This mystery is stronger on aperçus than plot, Caroline Chartres finds

ANYONE daunted by the prospect of Christmas could console themselves by reading Richard Coles’s seasonal novella Murder under the Mistletoe, which reassembles the familiar cast from his popular clerical detective series. As if a vicarage Christmas wasn’t enough to contend with, the cook at the Big House is unexpectedly called away, and the patron and his family accept an invitation to join other mismatched guests for lunch at the rectory.

This, of course, is a challenge to which Canon Daniel Clements’s redoubtable mother, Audrey, rises with enthusiasm and a plan that would put to shame the most experienced military commander, admonishing in a “brightly menacing tone” anyone who dares to step out of line. But, in Champton, the best-laid plans tend to be those that lead to murder, and Christmas dinner is no exception.

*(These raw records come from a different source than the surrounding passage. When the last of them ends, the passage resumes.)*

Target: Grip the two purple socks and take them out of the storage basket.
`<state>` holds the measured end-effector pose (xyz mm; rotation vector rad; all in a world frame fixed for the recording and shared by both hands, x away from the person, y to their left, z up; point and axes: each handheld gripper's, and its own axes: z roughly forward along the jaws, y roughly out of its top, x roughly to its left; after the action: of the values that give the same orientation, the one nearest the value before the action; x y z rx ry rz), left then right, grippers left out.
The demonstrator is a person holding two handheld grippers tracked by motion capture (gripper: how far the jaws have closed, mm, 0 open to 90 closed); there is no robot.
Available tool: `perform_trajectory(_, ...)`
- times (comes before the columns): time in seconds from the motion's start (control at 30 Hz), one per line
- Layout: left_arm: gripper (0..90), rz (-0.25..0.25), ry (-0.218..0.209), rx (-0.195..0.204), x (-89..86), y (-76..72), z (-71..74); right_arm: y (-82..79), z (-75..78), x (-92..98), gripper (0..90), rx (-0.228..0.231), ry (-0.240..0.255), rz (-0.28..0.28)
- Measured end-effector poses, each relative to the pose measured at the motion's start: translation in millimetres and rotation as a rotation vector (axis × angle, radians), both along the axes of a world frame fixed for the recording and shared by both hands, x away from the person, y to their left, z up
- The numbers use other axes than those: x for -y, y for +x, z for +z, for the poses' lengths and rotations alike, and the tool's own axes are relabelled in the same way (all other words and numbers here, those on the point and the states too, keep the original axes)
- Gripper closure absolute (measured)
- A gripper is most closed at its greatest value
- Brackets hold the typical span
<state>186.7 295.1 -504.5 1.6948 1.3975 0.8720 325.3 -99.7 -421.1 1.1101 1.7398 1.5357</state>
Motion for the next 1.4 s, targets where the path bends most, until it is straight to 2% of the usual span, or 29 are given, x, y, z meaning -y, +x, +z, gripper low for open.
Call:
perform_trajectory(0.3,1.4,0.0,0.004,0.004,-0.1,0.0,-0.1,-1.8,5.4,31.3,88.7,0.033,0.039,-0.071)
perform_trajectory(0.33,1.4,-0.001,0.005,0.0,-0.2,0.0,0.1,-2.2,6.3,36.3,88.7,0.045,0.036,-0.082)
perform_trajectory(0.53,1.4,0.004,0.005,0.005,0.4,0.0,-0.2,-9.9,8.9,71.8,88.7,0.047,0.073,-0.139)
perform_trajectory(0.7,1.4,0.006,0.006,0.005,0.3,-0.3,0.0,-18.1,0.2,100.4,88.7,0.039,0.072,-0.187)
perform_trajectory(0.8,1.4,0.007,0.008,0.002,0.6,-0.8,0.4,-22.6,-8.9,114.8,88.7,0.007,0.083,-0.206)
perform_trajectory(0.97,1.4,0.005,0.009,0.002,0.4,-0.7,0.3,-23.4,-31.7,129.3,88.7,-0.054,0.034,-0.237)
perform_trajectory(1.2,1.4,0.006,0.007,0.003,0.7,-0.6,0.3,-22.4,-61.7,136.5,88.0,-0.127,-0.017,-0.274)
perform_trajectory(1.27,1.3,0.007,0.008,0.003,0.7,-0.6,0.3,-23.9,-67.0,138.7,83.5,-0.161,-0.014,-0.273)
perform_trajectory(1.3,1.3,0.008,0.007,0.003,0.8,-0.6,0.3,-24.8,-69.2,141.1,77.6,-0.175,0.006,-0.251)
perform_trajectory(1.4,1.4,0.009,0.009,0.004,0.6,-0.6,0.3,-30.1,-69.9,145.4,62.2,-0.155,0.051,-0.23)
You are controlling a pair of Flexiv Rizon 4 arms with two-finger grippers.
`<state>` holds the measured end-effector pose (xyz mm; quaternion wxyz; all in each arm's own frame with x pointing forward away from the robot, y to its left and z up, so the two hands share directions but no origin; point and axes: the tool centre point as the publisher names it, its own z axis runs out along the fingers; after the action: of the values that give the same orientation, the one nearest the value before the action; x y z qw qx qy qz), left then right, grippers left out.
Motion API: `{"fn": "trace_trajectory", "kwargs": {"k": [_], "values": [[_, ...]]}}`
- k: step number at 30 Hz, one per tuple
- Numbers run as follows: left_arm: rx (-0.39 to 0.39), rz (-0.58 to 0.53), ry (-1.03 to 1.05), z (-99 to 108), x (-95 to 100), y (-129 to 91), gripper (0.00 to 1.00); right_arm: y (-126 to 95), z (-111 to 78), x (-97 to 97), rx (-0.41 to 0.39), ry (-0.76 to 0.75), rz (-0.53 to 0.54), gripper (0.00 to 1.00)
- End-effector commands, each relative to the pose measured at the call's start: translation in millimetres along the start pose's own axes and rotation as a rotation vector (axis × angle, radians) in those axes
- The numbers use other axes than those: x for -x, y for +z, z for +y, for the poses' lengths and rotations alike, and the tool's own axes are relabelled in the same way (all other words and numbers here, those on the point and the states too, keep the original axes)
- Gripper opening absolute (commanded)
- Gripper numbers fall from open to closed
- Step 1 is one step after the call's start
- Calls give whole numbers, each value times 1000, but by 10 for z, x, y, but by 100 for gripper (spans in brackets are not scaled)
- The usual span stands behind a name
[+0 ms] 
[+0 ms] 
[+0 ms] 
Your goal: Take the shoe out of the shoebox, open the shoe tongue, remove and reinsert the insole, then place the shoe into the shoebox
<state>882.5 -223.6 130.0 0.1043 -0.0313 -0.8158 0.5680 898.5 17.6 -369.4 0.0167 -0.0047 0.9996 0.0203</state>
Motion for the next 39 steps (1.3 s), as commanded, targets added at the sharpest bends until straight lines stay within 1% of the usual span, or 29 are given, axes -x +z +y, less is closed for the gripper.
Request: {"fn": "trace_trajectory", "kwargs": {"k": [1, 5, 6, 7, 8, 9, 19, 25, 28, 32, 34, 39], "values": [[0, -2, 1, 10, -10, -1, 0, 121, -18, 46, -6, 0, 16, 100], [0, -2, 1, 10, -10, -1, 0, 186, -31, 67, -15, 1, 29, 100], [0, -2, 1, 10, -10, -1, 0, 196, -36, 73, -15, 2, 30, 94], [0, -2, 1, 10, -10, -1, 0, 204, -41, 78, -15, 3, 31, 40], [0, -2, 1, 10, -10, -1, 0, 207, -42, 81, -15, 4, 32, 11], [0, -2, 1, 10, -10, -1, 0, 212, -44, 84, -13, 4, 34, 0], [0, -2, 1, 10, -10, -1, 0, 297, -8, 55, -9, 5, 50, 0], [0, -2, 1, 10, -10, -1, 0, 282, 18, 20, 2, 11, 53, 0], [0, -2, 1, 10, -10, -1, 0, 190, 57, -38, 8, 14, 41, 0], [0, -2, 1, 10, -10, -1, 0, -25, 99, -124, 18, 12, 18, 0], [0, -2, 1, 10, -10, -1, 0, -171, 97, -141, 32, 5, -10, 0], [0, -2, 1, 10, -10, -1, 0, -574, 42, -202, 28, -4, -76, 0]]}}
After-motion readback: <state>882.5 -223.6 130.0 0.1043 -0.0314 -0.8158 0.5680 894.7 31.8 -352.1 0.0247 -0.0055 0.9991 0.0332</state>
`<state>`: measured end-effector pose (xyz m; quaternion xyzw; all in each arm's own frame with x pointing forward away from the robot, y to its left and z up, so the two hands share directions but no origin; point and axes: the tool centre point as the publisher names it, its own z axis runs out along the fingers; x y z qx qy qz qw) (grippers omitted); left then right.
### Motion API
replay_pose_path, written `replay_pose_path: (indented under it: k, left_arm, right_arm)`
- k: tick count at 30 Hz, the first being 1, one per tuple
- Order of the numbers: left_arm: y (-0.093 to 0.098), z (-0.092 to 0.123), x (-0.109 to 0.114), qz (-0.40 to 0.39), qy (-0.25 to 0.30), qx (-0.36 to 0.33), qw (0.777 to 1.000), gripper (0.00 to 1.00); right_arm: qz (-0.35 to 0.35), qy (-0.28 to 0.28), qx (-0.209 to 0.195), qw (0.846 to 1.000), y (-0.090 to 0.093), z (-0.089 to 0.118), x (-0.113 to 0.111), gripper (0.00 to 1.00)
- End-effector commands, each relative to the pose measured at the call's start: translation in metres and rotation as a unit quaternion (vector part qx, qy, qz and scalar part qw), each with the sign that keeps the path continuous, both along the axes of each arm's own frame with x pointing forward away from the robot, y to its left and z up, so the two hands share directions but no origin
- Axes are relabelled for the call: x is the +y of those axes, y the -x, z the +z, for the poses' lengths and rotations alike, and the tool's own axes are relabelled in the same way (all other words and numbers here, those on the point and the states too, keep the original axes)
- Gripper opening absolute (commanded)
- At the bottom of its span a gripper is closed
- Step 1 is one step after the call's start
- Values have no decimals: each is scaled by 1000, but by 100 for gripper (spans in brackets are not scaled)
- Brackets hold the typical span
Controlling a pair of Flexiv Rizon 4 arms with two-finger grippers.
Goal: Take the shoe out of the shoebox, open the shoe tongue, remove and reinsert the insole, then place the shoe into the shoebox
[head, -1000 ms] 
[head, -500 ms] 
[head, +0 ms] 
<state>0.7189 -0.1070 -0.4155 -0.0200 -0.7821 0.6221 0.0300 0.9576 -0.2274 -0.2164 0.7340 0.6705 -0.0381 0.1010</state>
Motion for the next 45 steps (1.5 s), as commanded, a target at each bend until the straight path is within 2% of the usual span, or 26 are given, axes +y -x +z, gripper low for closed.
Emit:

After a teasing start, we are once again immersed in the 1980s and the author’s witty conjuring of over-thronged nativity plays, musical stand-offs between congregation and performers, clerical challenges (Daniel “caught between the rock of his punctiliousness and the hard place of wanting to look like he was empowering lay ministry”), and the perils of protracted grace before meals (“Bernard couldn’t keep his arm extended for a litany of the unfortunate, so he slowly retracted it in a way that he hoped would be unnoticeable”), and whether to make the sign of the cross afterwards (“There followed one of those distinctively Church of England moments of confusion when no one was sure what they were meant to do, and a little Mexican wave of uncertain movement passed round the table”).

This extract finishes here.